Il samaritano che si fa carico del ferito sul bordo della via, lo fa perché rispetta in lui i suoi titoli inerenti alla ragione, alla libera volontà, o alla memoria, quando lo sventurato giace prostrato, silenzioso, gemente, esposto alla violenza degli uomini che l’hanno lasciato come morto? Il samaritano non lo ha rispettato nemmeno in quanto membro della sua comunità religiosa o per una solidarietà obbligante in nome di principi religiosi trascendenti, ma semplicemente perché, ridotto a niente, quello sconosciuto “senza qualità” si affidava alla sua mansuetudine, alla sua attenzione vigilante, alla compassione umana.

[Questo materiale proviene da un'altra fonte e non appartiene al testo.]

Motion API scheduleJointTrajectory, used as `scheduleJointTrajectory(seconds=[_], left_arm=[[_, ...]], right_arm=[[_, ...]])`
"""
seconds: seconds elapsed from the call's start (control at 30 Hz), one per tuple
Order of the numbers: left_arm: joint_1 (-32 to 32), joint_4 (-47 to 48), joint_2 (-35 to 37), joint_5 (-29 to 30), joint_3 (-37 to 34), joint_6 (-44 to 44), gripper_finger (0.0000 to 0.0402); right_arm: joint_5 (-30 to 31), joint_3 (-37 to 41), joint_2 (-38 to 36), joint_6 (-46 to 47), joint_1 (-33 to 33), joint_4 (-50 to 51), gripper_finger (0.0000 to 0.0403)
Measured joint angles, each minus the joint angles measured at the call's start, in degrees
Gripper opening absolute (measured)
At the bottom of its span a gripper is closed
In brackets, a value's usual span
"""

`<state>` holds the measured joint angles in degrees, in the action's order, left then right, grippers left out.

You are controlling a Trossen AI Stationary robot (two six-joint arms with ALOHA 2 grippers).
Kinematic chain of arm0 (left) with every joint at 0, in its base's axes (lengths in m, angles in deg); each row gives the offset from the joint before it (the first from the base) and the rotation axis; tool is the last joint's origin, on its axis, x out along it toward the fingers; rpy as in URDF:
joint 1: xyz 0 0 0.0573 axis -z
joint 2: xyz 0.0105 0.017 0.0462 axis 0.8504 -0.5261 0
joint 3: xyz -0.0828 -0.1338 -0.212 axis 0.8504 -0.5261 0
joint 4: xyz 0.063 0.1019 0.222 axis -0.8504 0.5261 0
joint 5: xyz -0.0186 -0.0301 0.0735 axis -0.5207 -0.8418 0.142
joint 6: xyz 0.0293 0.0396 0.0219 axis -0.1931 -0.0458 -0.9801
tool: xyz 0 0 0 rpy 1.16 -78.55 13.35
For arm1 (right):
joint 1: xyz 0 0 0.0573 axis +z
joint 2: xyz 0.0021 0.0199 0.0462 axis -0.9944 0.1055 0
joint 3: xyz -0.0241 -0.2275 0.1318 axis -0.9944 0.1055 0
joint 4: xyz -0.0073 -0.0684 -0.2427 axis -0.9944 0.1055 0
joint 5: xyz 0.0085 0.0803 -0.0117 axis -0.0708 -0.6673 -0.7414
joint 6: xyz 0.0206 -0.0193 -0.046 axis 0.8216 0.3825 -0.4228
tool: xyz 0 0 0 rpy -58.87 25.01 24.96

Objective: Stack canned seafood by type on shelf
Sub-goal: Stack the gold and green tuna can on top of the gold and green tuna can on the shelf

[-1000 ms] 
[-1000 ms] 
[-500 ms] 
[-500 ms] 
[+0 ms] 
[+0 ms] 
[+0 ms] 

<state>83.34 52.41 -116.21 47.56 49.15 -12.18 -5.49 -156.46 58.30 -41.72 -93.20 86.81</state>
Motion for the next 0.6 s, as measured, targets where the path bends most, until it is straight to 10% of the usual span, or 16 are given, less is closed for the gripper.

Lo ha preso a carico proprio in nome di un’umanità vinta, abbandonata tra le sue mani, avendo perso ogni forma umana. È il samaritano a dar prova di dignità, non per aver visto regnare sul ferito la Legge morale o la Ragione trionfante, non per aver individuato un soggetto morale autonomo e “maggiorenne”, ma in quanto quelle ferite hanno destato in lui il rispetto di fronte a un’umanità sfigurata; È stato lui a elevarsi alla dignità umana non tirando dritto sul suo cammino, a differenza del sacerdote o del levita, ma assumendo concretamente ed effettivamente il fardello di un’umanità avvilita sprovvista di tutti i tratti caratteristici di un’eminente dignità.